YOUR ASSIGNMENT: Any picture in the data below should be skipped, while every line is repeated exactly.

Dataset records
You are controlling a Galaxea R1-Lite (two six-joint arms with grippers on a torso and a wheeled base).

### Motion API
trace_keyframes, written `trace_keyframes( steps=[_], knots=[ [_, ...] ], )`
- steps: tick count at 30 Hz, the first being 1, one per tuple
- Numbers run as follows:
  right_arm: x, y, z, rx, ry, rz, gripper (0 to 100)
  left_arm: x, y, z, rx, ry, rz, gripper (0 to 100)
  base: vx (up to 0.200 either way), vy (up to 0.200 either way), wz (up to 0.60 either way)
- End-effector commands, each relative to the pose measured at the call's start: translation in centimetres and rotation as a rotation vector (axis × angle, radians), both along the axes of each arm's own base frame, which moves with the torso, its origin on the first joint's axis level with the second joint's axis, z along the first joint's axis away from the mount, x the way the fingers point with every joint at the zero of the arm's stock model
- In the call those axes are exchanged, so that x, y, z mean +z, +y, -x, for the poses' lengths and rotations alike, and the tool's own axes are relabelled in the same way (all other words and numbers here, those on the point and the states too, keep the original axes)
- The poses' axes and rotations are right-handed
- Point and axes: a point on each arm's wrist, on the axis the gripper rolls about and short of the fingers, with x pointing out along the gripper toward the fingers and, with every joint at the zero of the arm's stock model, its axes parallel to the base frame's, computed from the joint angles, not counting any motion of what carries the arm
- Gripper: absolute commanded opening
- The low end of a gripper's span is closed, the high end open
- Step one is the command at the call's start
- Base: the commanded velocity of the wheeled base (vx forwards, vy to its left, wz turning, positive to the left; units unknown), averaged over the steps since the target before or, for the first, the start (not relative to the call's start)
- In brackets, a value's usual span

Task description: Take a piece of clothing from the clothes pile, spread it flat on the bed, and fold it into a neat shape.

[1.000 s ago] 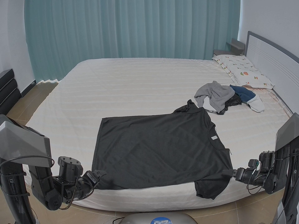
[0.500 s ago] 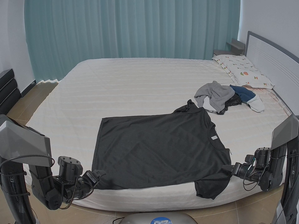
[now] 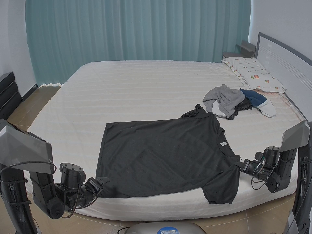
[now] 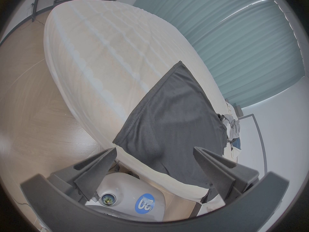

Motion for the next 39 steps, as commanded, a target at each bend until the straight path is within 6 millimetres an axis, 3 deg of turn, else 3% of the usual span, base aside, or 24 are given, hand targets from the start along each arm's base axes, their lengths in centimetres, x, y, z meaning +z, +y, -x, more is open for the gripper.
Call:
trace_keyframes(
  steps=[1,8,9,16,21,23,28,33,39],
  knots=[
    [0.0,0.0,-1.1,0.0,-0.035,0.0,0,0.1,0.3,-0.2,0.01,-0.01,-0.006,100,0.0,0.0,0.0],
    [-0.5,-0.2,-1.9,-0.003,-0.013,-0.002,0,0.0,0.7,-0.5,0.027,-0.011,-0.011,100,0.0,0.0,0.0],
    [-0.5,-0.2,-1.9,-0.003,-0.007,-0.002,100,-0.1,0.7,-0.6,0.026,-0.011,-0.01,100,0.0,0.0,0.0],
    [0.7,-1.3,-1.5,-0.029,-0.024,-0.007,100,-0.4,0.8,-0.7,0.031,0.001,-0.012,100,0.0,0.0,0.0],
    [2.4,-2.1,0.8,-0.025,-0.004,-0.07,100,-0.4,1.0,-0.7,0.038,0.002,-0.004,100,0.0,0.0,0.0],
    [2.6,-2.0,2.8,0.063,0.042,-0.131,100,-0.4,1.0,-0.7,0.038,0.002,-0.004,100,0.0,0.0,0.0],
    [1.7,-1.3,4.8,0.141,0.111,-0.163,100,-0.4,1.0,-0.7,0.036,0.002,-0.003,100,0.0,0.0,0.0],
    [-0.8,-1.1,5.1,0.188,0.153,-0.106,100,-0.4,0.9,-0.7,0.035,0.002,-0.003,100,0.0,0.0,0.0],
    [-1.1,-0.6,5.0,0.218,0.147,-0.089,100,-0.3,0.9,-0.8,0.035,-0.002,-0.002,100,0.0,0.0,0.0]
  ],
)
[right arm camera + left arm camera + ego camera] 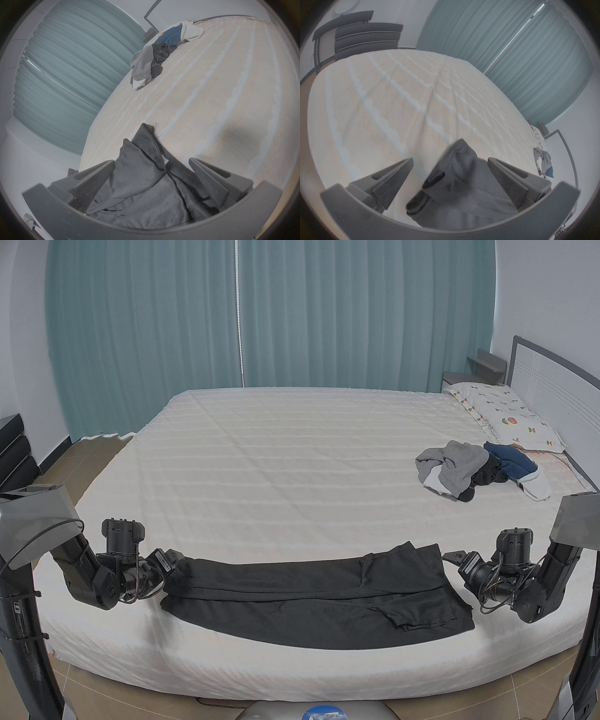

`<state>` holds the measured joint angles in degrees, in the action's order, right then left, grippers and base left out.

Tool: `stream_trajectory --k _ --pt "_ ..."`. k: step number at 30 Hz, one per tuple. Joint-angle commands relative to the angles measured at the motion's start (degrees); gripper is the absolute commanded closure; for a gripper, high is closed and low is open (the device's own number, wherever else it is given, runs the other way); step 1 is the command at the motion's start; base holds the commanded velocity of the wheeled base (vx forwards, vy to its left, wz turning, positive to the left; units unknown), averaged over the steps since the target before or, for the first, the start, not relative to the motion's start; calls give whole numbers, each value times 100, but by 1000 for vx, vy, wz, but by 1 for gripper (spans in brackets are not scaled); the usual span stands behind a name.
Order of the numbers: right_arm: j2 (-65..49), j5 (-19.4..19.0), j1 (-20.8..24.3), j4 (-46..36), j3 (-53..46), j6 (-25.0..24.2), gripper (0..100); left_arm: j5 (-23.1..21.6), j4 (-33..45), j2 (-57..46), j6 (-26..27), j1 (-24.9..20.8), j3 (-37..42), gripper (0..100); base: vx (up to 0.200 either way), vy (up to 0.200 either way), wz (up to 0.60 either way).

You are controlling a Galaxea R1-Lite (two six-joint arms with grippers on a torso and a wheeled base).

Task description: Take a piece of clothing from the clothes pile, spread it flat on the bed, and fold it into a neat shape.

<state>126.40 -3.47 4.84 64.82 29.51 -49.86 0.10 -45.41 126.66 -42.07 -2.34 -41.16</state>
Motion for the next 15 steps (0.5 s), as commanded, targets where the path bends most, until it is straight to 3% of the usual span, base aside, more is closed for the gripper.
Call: stream_trajectory --k 1,4,5,15 --pt "16 -4 26 5 -7 3 0 17 -3 -36 -3 -74 81 0 0 0 0" --pt "16 -4 61 5 -16 -6 0 8 -3 -27 -3 -91 90 0 0 0 0" --pt "16 -4 61 5 -16 -6 0 8 -3 -19 -3 -91 81 100 0 0 0" --pt "-37 -4 96 13 -69 -6 0 52 -12 140 -3 -179 20 100 0 0 0"
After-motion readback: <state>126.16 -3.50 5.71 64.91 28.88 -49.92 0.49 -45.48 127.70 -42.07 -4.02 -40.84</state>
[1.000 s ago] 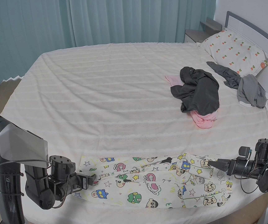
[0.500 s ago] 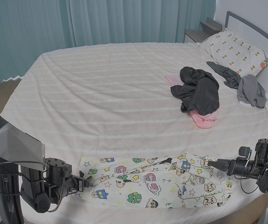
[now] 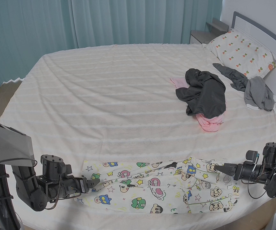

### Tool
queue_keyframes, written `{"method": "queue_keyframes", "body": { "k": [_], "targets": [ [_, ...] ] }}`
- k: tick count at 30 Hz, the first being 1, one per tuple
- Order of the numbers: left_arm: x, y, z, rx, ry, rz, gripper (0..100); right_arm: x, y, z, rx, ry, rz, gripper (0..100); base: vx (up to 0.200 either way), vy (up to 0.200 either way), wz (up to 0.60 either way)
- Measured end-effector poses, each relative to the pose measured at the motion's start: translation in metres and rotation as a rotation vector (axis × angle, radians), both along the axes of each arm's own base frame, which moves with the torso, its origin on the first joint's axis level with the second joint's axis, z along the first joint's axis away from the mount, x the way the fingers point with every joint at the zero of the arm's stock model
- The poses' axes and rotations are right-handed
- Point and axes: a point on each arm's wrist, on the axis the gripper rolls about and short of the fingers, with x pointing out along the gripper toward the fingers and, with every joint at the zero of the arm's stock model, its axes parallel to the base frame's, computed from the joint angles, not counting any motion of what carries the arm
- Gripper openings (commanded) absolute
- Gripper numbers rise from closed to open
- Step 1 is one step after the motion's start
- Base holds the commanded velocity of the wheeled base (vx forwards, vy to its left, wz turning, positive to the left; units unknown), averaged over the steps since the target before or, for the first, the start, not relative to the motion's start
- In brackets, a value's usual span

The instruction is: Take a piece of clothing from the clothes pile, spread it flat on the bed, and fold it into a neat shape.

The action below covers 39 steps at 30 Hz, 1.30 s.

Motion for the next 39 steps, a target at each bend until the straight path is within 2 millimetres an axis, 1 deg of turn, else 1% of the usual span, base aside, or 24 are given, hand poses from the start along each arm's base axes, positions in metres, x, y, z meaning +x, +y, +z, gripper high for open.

RESPONSE BELOW:
You are controlling a Galaxea R1-Lite (two six-joint arms with grippers on a torso and a wheeled base).

### Motion API
trace_keyframes, written `trace_keyframes( steps=[_], knots=[ [_, ...] ], )`
- steps: tick count at 30 Hz, the first being 1, one per tuple
- Numbers run as follows:
  right_arm: x, y, z, rx, ry, rz, gripper (0 to 100)
  left_arm: x, y, z, rx, ry, rz, gripper (0 to 100)
  base: vx (up to 0.200 either way), vy (up to 0.200 either way), wz (up to 0.60 either way)
- End-effector commands, each relative to the pose measured at the call's start: translation in centimetres and rotation as a rotation vector (axis × angle, radians), both along the axes of each arm's own base frame, which moves with the torso, its origin on the first joint's axis level with the second joint's axis, z along the first joint's axis away from the mount, x the way the fingers point with every joint at the zero of the arm's stock model
- In the call those axes are exchanged, so that x, y, z mean +z, +y, -x, for the poses' lengths and rotations alike, and the tool's own axes are relabelled in the same way (all other words and numbers here, those on the point and the states too, keep the original axes)
- The poses' axes and rotations are right-handed
- Point and axes: a point on each arm's wrist, on the axis the gripper rolls about and short of the fingers, with x pointing out along the gripper toward the fingers and, with every joint at the zero of the arm's stock model, its axes parallel to the base frame's, computed from the joint angles, not counting any motion of what carries the arm
- Gripper: absolute commanded opening
- The low end of a gripper's span is closed, the high end open
- Step one is the command at the call's start
- Base: the commanded velocity of the wheeled base (vx forwards, vy to its left, wz turning, positive to the left; units unknown), averaged over the steps since the target before or, for the first, the start (not relative to the call's start)
- In brackets, a value's usual span

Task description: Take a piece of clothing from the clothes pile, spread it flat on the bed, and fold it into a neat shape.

[1.000 s ago] 
[0.500 s ago] 
[now] 
[now] 

Motion for the next 39 steps, as commanded, a target at each bend until the straight path is within 6 millimetres an axis, 3 deg of turn, else 3% of the usual span, base aside, or 24 are given, hand targets from the start along each arm's base axes, their lengths in centimetres, x, y, z meaning +z, +y, -x, more is open for the gripper.
Call:
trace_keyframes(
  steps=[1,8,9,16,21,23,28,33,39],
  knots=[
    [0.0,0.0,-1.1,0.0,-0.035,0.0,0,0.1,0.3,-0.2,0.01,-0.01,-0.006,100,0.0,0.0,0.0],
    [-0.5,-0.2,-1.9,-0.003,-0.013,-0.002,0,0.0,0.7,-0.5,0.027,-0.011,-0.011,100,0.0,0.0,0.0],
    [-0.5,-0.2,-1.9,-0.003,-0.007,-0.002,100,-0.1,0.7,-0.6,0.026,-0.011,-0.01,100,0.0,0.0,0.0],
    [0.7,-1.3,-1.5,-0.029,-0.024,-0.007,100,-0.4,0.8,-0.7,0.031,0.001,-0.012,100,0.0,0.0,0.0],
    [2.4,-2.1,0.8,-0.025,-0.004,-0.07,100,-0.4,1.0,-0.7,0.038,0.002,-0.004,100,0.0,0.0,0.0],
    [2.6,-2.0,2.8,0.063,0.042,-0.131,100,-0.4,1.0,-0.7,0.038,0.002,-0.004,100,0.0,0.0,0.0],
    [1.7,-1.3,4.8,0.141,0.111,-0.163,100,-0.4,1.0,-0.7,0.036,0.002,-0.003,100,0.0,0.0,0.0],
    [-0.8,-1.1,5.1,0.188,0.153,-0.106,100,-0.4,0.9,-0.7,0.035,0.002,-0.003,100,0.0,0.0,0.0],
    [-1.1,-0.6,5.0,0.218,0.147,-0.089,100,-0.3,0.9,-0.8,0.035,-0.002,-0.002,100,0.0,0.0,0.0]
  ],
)
[right arm camera + left arm camera + ego camera] 

`<state>` holds the measured joint angles in degrees, in the action's order, right then left, grippers and base left out.

Tool: `stream_trajectory --k _ --pt "_ ..."`. k: step number at 30 Hz, one per tuple. Joint-angle commands relative to the angles measured at the motion's start (degrees); gripper is the absolute commanded closure; for a gripper, high is closed and low is open (the device's own number, wherever else it is given, runs the other way); step 1 is the command at the motion's start; base holds the commanded velocity of the wheeled base (vx forwards, vy to its left, wz turning, positive to the left; units unknown), averaged over the steps since the target before or, for the first, the start, not relative to the motion's start; calls give whole numbers, each value times 100, but by 1000 for vx, vy, wz, but by 1 for gripper (spans in brackets are not scaled); the usual span stands behind a name.
Order of the numbers: right_arm: j2 (-65..49), j5 (-19.4..19.0), j1 (-20.8..24.3), j4 (-46..36), j3 (-53..46), j6 (-25.0..24.2), gripper (0..100); left_arm: j5 (-23.1..21.6), j4 (-33..45), j2 (-57..46), j6 (-26..27), j1 (-24.9..20.8), j3 (-37..42), gripper (0..100); base: vx (up to 0.200 either way), vy (up to 0.200 either way), wz (up to 0.60 either way).

You are controlling a Galaxea R1-Lite (two six-joint arms with grippers on a torso and a wheeled base).

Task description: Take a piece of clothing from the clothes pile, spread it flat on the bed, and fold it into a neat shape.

<state>126.40 -3.47 4.84 64.82 29.51 -49.86 0.10 -45.41 126.66 -42.07 -2.34 -41.16</state>
Motion for the next 15 steps (0.5 s), as commanded, targets where the path bends most, until it is straight to 3% of the usual span, base aside, more is closed for the gripper.
Call: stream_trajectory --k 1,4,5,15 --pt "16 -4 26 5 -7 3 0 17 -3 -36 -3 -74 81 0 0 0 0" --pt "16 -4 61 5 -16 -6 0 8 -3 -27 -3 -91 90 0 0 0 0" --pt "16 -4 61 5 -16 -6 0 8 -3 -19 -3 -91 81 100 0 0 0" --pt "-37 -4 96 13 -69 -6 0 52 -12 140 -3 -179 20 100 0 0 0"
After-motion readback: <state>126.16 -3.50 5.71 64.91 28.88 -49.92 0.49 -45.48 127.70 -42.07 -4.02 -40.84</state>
[1.000 s ago] 
[0.500 s ago] 
[now] 

### Tool
queue_keyframes, written `{"method": "queue_keyframes", "body": { "k": [_], "targets": [ [_, ...] ] }}`
- k: tick count at 30 Hz, the first being 1, one per tuple
- Order of the numbers: left_arm: x, y, z, rx, ry, rz, gripper (0..100); right_arm: x, y, z, rx, ry, rz, gripper (0..100); base: vx (up to 0.200 either way), vy (up to 0.200 either way), wz (up to 0.60 either way)
- Measured end-effector poses, each relative to the pose measured at the motion's start: translation in metres and rotation as a rotation vector (axis × angle, radians), both along the axes of each arm's own base frame, which moves with the torso, its origin on the first joint's axis level with the second joint's axis, z along the first joint's axis away from the mount, x the way the fingers point with every joint at the zero of the arm's stock model
- The poses' axes and rotations are right-handed
- Point and axes: a point on each arm's wrist, on the axis the gripper rolls about and short of the fingers, with x pointing out along the gripper toward the fingers and, with every joint at the zero of the arm's stock model, its axes parallel to the base frame's, computed from the joint angles, not counting any motion of what carries the arm
- Gripper openings (commanded) absolute
- Gripper numbers rise from closed to open
- Step 1 is one step after the motion's start
- Base holds the commanded velocity of the wheeled base (vx forwards, vy to its left, wz turning, positive to the left; units unknown), averaged over the steps since the target before or, for the first, the start, not relative to the motion's start
- In brackets, a value's usual span

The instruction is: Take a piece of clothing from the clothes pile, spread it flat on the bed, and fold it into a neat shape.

The action below covers 39 steps at 30 Hz, 1.30 s.

Motion for the next 39 steps, a target at each bend until the straight path is within 2 millimetres an axis, 1 deg of turn, else 1% of the usual span, base aside, or 24 are given, hand poses from the start along each arm's base axes, positions in metres, x, y, z meaning +x, +y, +z, gripper high for open.

Response complete; there is no more output.